**What to produce:**
Go through the entries one line at a time, and gather every line that has the word "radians".

Items from a data source
------------------------------------------------------------

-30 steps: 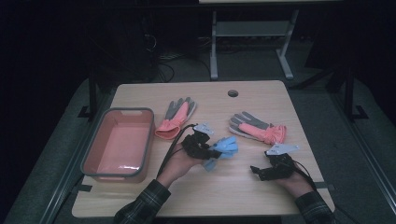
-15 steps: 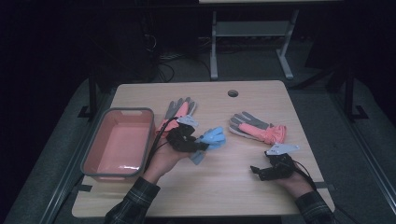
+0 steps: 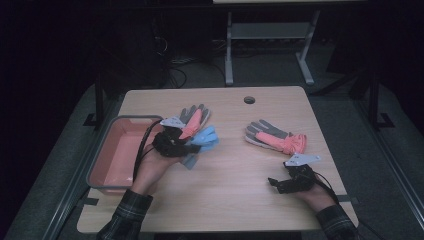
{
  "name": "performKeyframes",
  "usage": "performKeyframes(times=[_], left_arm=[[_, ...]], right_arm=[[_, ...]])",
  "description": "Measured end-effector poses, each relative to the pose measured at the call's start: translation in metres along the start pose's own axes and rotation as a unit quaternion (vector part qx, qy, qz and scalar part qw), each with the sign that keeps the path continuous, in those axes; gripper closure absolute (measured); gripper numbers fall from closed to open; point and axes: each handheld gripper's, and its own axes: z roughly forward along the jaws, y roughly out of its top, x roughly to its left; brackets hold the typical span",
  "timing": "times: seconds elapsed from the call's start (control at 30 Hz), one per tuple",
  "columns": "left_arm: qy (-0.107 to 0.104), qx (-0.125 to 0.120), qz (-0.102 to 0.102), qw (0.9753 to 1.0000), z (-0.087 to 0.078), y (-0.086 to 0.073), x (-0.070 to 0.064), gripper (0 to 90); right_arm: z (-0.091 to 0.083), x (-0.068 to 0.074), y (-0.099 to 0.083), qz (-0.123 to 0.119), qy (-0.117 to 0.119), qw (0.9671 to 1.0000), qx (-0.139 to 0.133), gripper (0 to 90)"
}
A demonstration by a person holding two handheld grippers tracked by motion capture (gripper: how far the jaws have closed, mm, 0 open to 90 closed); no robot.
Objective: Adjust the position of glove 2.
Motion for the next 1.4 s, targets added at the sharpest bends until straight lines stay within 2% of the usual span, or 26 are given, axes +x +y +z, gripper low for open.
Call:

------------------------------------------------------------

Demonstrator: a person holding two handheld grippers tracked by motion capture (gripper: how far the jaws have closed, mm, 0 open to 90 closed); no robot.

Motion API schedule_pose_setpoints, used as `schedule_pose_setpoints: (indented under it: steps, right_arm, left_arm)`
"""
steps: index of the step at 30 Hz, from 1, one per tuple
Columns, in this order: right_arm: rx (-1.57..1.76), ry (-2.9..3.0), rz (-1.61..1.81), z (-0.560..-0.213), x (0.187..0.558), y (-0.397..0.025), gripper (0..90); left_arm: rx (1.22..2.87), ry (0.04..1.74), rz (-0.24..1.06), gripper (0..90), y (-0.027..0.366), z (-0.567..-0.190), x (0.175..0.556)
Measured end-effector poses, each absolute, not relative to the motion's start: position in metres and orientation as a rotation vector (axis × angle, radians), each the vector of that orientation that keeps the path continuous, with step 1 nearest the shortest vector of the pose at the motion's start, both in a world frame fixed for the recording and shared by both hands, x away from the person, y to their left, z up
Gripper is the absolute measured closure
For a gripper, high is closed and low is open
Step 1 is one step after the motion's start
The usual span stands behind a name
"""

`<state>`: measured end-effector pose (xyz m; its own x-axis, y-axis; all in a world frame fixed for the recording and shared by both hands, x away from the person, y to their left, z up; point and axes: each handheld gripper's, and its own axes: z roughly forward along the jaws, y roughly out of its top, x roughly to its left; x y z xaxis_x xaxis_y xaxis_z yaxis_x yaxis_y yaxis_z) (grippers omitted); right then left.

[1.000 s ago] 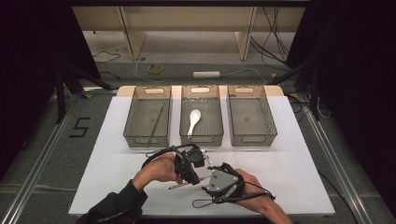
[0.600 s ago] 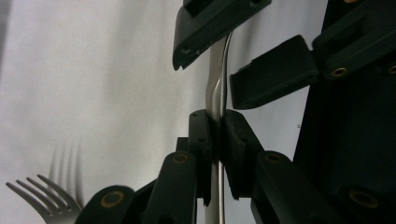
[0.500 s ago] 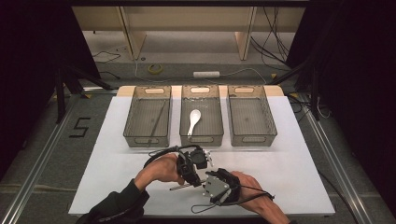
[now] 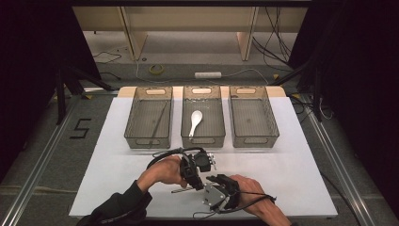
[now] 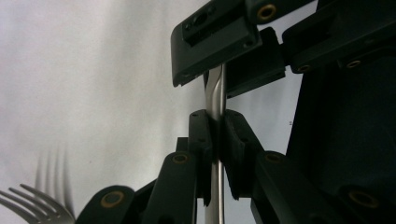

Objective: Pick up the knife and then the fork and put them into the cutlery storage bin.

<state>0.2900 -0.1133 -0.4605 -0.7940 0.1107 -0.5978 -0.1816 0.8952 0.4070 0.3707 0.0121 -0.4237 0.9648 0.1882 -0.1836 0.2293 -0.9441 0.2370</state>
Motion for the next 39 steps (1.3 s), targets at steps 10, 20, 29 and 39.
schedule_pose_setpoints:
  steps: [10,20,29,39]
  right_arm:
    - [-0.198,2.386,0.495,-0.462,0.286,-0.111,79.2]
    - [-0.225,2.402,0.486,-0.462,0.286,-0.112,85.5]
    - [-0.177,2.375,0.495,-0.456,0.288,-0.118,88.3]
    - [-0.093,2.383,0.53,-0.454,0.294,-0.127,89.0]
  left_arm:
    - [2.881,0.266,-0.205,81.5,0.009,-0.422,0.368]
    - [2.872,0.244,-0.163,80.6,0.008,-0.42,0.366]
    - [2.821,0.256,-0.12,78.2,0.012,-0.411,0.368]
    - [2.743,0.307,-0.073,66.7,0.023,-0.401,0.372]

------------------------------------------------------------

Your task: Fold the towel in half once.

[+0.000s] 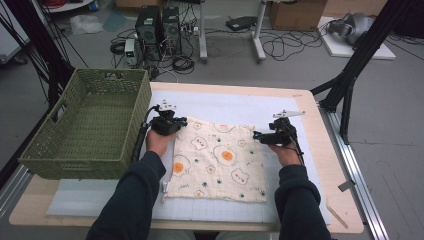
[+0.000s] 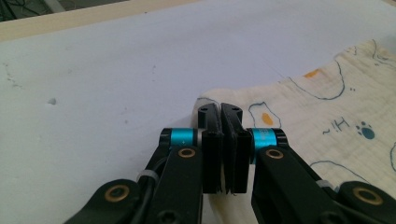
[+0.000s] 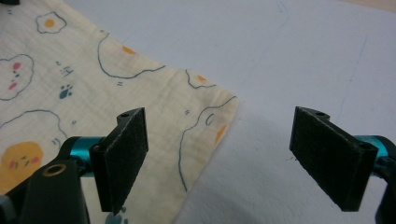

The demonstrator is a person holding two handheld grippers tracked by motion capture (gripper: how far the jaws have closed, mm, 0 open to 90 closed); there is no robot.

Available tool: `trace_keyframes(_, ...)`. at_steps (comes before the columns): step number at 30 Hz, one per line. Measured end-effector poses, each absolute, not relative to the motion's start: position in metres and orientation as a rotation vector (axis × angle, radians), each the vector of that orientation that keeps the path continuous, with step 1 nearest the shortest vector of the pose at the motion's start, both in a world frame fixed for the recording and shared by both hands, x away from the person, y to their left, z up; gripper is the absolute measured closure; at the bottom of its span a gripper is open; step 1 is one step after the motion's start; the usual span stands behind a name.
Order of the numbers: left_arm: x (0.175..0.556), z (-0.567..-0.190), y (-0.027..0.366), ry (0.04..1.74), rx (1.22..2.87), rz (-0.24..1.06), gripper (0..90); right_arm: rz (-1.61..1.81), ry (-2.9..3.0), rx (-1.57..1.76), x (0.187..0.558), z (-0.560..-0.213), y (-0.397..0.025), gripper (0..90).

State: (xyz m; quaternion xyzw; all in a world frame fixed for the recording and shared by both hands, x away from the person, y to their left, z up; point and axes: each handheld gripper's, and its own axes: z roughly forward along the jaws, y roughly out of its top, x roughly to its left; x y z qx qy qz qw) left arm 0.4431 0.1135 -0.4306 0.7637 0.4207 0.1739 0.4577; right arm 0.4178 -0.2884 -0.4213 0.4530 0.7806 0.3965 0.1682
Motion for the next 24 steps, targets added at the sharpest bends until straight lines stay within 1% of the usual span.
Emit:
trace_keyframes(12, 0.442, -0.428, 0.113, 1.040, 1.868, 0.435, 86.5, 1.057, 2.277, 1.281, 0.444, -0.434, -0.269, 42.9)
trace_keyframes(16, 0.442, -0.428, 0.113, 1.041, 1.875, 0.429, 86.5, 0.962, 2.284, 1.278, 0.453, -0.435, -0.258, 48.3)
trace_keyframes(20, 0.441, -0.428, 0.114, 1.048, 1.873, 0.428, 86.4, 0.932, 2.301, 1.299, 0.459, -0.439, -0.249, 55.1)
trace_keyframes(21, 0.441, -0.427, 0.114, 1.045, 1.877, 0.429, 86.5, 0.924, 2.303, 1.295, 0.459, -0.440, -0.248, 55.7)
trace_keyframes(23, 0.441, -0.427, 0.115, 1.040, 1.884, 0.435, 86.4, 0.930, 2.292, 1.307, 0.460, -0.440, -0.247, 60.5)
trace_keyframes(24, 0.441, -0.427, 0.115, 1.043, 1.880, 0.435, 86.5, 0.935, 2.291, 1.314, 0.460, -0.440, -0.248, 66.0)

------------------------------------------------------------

**Answer below:**
Measured end-effector poses, each absolute, not relative to the motion's start: position in metres and orientation as a rotation vector (axis × angle, radians), each the vector of that orientation that keeps the path continuous, with step 1 nearest the shortest vector of the pose at the motion's start, both in a world frame fixed for the recording and shared by both hands, x away from the person, y to their left, z up
Available tool: `trace_keyframes(_, ...)`. at_steps (comes before the columns): step number at 30 Hz, one per line. Measured end-effector poses, each absolute, not relative to the motion's start: position in metres and orientation as a rotation vector (axis × angle, radians), each the vector of that orientation that keeps the path continuous, with step 1 nearest the shortest vector of the pose at the motion's start, both in a world frame fixed for the recording and shared by both hands, x away from the person, y to their left, z up; gripper is the absolute measured closure; at the bottom of its span a gripper is open; step 1 is one step after the motion's start; the usual span stands behind a name.

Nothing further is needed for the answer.